Supplied records below:

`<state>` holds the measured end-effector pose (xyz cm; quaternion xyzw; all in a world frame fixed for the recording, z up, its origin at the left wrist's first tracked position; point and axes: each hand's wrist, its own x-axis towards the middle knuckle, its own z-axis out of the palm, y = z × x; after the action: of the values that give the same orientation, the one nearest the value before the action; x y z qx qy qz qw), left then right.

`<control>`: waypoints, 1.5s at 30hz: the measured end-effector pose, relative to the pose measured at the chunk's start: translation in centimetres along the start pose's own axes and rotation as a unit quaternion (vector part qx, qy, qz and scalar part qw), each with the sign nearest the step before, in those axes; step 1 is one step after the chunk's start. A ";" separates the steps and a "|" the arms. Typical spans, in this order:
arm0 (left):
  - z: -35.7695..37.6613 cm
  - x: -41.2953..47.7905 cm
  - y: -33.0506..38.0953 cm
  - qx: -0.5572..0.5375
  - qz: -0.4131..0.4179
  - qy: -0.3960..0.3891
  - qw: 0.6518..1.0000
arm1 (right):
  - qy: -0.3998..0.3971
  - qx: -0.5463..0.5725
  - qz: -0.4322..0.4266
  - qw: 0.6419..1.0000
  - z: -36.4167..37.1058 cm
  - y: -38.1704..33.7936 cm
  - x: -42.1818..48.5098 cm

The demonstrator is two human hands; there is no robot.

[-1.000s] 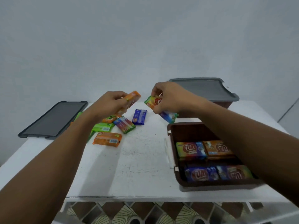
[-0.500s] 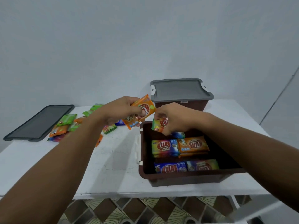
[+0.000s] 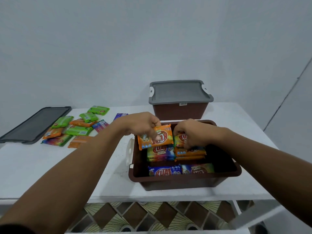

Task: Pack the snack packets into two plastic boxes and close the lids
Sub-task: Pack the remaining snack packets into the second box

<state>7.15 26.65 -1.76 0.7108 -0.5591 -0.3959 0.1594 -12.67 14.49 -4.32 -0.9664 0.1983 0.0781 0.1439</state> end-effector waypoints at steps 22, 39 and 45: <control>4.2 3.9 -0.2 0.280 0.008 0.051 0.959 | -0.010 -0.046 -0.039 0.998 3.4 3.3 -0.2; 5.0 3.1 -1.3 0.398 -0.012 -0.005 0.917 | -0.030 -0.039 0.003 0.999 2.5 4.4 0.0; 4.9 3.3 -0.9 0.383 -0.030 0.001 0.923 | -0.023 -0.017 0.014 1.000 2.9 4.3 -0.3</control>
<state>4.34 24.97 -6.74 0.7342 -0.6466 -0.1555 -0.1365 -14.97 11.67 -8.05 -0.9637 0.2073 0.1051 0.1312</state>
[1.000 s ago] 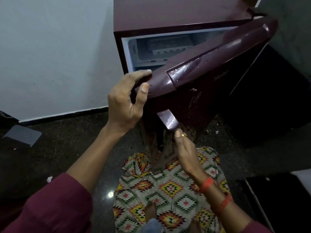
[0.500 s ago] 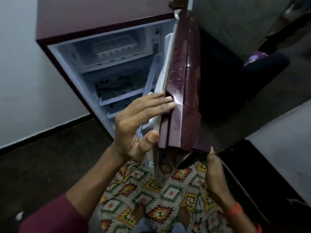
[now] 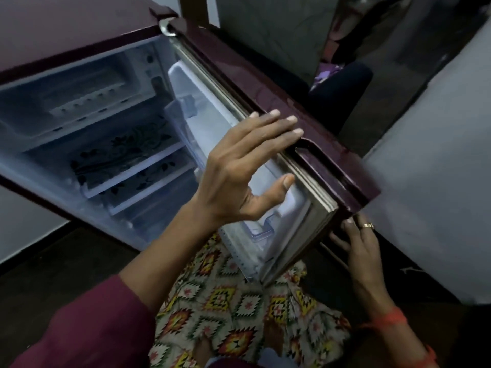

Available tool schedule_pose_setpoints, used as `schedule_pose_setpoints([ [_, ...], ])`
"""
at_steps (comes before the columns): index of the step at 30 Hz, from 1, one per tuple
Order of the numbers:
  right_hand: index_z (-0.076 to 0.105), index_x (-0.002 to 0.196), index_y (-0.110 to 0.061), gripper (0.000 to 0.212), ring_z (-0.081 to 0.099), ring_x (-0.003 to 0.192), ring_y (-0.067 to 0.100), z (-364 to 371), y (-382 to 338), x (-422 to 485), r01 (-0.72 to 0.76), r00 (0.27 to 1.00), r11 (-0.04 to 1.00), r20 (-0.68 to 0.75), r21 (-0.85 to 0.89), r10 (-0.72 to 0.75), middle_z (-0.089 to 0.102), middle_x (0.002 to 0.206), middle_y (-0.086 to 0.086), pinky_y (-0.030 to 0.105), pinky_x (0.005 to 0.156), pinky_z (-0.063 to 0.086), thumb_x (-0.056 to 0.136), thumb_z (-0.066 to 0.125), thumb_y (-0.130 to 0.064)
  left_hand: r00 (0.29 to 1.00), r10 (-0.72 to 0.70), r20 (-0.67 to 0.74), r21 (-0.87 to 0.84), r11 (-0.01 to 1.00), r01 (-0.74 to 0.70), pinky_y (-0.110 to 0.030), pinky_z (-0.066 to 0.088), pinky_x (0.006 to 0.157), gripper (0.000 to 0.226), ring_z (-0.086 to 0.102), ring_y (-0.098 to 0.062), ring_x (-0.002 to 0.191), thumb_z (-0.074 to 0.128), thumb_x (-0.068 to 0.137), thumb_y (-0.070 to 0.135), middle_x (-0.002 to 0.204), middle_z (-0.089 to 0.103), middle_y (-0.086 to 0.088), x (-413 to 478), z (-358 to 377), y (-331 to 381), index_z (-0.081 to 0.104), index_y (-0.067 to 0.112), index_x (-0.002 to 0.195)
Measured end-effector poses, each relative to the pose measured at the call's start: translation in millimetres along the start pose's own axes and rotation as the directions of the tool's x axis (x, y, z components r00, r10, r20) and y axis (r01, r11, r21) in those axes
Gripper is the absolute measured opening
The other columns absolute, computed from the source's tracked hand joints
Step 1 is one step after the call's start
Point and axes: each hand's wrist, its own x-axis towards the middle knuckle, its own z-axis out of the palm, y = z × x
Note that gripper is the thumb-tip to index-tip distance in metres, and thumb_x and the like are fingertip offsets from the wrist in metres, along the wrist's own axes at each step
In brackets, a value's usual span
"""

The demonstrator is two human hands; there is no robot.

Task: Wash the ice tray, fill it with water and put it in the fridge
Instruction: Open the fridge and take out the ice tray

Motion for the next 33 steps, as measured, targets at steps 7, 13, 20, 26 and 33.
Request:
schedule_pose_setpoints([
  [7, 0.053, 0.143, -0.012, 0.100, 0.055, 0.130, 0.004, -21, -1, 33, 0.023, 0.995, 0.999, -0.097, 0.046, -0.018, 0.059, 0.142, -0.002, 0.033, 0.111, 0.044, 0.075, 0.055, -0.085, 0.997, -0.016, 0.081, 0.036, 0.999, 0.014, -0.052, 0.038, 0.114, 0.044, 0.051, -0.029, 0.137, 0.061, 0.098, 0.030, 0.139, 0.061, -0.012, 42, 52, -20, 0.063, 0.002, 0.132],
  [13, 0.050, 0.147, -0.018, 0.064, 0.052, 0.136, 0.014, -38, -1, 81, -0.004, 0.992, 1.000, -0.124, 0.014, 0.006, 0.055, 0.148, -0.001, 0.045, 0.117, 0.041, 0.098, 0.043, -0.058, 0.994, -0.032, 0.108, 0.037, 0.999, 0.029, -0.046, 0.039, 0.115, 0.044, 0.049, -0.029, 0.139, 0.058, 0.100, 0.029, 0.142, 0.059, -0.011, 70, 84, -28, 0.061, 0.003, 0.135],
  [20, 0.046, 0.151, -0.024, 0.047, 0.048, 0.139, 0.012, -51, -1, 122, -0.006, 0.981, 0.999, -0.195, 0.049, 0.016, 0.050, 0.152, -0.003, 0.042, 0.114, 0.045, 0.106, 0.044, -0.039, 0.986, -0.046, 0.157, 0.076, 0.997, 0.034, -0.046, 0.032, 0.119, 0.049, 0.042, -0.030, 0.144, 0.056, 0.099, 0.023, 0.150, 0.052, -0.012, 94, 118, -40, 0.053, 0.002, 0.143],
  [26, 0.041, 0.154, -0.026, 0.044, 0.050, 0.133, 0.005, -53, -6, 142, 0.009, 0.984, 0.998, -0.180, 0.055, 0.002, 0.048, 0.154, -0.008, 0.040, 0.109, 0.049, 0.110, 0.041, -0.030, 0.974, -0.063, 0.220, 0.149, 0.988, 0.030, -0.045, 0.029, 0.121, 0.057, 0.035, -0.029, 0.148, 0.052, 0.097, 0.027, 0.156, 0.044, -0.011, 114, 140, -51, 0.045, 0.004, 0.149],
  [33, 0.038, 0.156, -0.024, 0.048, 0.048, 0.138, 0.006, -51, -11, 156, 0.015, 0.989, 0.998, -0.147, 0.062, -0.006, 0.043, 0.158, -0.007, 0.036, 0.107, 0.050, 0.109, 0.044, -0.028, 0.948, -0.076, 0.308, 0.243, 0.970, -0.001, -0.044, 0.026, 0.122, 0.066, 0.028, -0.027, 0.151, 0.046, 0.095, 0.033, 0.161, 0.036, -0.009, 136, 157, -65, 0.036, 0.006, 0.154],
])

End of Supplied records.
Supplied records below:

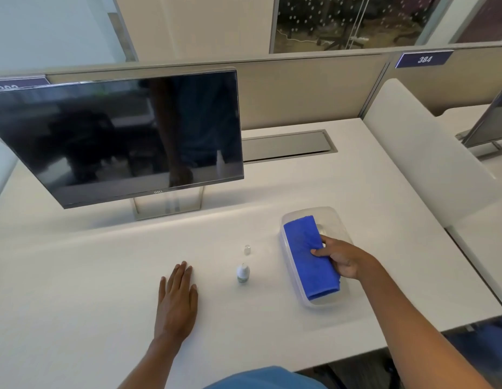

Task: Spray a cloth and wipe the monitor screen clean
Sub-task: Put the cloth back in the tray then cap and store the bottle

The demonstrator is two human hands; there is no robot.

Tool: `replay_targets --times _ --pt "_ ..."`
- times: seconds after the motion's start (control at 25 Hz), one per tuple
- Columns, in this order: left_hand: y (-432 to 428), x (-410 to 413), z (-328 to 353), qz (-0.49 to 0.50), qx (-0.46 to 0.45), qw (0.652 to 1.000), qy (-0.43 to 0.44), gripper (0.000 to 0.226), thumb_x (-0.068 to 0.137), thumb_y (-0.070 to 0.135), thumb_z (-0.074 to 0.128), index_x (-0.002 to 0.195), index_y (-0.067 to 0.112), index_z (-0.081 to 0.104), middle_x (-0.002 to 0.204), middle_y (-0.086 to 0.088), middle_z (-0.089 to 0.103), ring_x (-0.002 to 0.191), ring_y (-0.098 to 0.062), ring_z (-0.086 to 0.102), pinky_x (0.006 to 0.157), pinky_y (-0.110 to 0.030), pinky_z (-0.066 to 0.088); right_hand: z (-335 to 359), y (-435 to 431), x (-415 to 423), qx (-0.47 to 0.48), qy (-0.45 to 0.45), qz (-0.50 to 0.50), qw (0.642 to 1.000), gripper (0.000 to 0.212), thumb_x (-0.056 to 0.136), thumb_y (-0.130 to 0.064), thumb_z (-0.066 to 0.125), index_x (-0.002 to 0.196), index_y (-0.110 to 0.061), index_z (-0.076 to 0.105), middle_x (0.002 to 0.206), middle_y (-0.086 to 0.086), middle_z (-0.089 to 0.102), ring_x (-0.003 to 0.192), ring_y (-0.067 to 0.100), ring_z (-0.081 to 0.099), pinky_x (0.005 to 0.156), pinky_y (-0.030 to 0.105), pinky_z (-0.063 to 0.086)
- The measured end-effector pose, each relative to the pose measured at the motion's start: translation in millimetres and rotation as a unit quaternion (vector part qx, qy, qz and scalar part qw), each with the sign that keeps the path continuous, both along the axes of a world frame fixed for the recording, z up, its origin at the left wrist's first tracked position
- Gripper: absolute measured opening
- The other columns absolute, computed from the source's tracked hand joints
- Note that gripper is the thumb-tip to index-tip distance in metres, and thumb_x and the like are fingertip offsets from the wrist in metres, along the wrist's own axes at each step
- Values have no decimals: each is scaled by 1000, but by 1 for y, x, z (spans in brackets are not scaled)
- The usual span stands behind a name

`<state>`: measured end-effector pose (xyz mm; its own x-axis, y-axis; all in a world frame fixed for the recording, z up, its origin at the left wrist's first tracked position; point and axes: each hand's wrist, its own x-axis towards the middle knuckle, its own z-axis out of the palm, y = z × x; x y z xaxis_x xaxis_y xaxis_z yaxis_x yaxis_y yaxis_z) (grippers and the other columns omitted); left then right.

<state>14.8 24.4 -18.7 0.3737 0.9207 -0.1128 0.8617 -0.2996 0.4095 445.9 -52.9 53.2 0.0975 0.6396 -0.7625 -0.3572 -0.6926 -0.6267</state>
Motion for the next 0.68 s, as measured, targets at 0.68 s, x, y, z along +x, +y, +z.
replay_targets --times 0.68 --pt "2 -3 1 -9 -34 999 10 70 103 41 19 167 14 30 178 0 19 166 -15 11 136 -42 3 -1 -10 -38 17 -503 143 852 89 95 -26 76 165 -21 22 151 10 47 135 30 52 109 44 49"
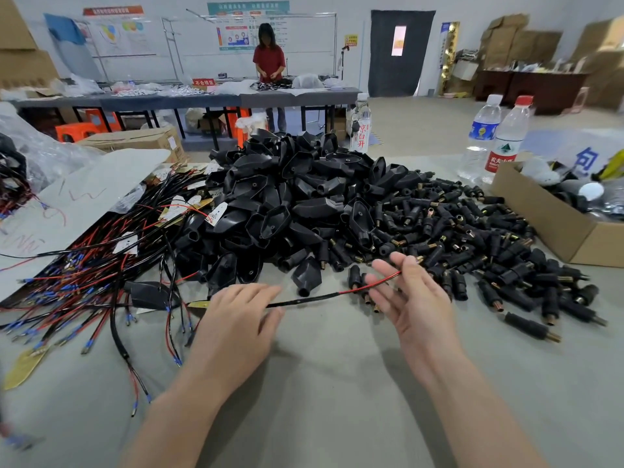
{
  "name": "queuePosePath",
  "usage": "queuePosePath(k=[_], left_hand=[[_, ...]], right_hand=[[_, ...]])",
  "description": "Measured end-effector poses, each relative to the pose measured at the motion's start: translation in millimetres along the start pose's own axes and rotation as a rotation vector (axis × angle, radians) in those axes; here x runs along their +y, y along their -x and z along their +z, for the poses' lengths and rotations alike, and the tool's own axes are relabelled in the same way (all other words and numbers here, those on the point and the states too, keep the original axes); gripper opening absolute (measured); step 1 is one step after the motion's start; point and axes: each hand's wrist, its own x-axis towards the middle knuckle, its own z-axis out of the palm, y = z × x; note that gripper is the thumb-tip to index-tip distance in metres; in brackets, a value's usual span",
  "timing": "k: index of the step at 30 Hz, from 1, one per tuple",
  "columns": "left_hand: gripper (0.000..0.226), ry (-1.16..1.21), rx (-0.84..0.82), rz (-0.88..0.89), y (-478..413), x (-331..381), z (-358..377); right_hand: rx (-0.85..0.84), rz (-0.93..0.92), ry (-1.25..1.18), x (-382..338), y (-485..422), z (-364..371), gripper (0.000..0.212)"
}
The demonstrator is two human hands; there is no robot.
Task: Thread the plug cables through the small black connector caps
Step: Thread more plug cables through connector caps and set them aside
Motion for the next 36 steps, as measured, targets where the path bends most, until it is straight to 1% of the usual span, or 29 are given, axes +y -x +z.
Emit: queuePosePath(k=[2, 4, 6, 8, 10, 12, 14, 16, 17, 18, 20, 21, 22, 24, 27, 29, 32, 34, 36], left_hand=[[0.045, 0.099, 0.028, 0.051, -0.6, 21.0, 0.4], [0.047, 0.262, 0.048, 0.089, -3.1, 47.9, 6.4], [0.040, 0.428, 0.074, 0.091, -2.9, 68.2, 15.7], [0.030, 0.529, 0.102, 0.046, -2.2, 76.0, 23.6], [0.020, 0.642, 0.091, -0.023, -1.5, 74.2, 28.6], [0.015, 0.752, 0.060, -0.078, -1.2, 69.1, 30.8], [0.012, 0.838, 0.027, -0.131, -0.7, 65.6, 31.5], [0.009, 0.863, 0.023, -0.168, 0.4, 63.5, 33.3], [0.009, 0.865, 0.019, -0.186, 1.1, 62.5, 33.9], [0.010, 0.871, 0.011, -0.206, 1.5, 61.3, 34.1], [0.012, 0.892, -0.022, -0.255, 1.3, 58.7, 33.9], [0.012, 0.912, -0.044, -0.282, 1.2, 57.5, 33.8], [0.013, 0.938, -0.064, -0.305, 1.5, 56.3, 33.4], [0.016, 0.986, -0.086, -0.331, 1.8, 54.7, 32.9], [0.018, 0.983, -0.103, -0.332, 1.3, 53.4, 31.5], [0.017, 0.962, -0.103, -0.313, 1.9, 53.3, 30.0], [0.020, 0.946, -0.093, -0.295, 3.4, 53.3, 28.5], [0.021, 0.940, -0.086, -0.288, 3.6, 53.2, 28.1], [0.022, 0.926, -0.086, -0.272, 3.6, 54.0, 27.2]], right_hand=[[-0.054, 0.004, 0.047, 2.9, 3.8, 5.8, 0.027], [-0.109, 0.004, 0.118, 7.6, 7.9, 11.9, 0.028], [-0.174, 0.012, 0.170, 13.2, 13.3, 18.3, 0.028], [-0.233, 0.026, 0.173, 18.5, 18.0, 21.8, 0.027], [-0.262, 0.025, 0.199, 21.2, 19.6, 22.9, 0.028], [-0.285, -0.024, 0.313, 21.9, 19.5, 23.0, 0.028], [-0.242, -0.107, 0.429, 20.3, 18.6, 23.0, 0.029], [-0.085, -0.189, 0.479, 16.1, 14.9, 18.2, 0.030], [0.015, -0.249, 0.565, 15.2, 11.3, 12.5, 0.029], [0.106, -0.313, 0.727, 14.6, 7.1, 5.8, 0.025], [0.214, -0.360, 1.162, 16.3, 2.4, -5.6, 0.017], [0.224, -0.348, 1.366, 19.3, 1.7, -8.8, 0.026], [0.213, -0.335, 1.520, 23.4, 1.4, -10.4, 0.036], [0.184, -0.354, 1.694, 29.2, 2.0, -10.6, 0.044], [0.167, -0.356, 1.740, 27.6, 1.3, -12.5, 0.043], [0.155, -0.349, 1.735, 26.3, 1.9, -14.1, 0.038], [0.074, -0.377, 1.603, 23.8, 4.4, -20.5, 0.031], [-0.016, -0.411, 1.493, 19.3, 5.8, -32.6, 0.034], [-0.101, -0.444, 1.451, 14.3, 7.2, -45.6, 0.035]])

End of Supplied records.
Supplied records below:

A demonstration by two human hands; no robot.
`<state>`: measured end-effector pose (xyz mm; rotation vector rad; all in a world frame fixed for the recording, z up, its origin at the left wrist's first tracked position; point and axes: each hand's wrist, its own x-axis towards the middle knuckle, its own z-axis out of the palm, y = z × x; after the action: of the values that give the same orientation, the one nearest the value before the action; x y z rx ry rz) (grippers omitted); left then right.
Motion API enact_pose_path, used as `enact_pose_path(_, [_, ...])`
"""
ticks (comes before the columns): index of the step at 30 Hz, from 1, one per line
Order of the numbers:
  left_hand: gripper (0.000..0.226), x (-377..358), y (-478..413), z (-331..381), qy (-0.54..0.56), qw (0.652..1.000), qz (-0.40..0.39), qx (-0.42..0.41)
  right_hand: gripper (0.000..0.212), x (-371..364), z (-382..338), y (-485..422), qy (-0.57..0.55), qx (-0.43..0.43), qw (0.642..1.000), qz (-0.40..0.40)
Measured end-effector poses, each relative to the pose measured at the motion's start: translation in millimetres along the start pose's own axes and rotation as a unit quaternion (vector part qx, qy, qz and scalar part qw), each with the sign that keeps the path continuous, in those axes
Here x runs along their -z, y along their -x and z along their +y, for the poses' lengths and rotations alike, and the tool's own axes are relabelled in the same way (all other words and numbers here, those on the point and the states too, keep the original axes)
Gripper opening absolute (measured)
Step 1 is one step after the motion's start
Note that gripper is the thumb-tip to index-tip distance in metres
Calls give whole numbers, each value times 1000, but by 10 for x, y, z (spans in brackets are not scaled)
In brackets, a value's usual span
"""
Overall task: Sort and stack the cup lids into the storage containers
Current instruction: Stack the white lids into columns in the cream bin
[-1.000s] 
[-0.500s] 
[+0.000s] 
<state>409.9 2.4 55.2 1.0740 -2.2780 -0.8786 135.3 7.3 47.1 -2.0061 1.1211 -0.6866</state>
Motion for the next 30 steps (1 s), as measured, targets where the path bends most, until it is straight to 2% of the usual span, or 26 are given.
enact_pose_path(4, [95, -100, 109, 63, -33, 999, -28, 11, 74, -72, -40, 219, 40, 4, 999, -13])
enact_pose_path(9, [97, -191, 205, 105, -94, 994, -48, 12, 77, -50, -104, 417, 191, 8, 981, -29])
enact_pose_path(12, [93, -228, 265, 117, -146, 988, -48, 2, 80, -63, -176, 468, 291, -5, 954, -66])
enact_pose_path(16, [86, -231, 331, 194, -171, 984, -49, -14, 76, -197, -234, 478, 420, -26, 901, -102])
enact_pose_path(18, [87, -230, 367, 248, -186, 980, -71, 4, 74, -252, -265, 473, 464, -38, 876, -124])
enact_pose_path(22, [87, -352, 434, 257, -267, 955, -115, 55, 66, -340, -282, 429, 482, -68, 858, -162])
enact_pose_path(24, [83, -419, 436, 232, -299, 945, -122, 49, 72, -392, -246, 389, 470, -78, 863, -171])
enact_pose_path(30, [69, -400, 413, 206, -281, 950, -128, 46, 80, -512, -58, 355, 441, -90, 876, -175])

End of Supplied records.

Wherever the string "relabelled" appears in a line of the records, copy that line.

  "description": "Measured end-effector poses, each relative to the pose measured at the motion's start: translation in millimetres along the start pose's own axes and rotation as a rotation vector (axis × angle, radians) in those axes; here x runs along their +y, y along their -x and z along their +z, for the poses' lengths and rotations alike, and the tool's own axes are relabelled in the same way (all other words and numbers here, those on the point and the states too, keep the original axes); gripper opening absolute (measured); step 1 is one step after the motion's start; point and axes: each hand's wrist, its own x-axis towards the middle knuckle, its own z-axis out of the palm, y = z × x; note that gripper is the thumb-tip to index-tip distance in metres; in brackets, a value's usual span",
Here x runs along their -z, y along their -x and z along their +y, for the poses' lengths and rotations alike, and the tool's own axes are relabelled in the same way (all other words and numbers here, those on the point and the states too, keep the original axes)

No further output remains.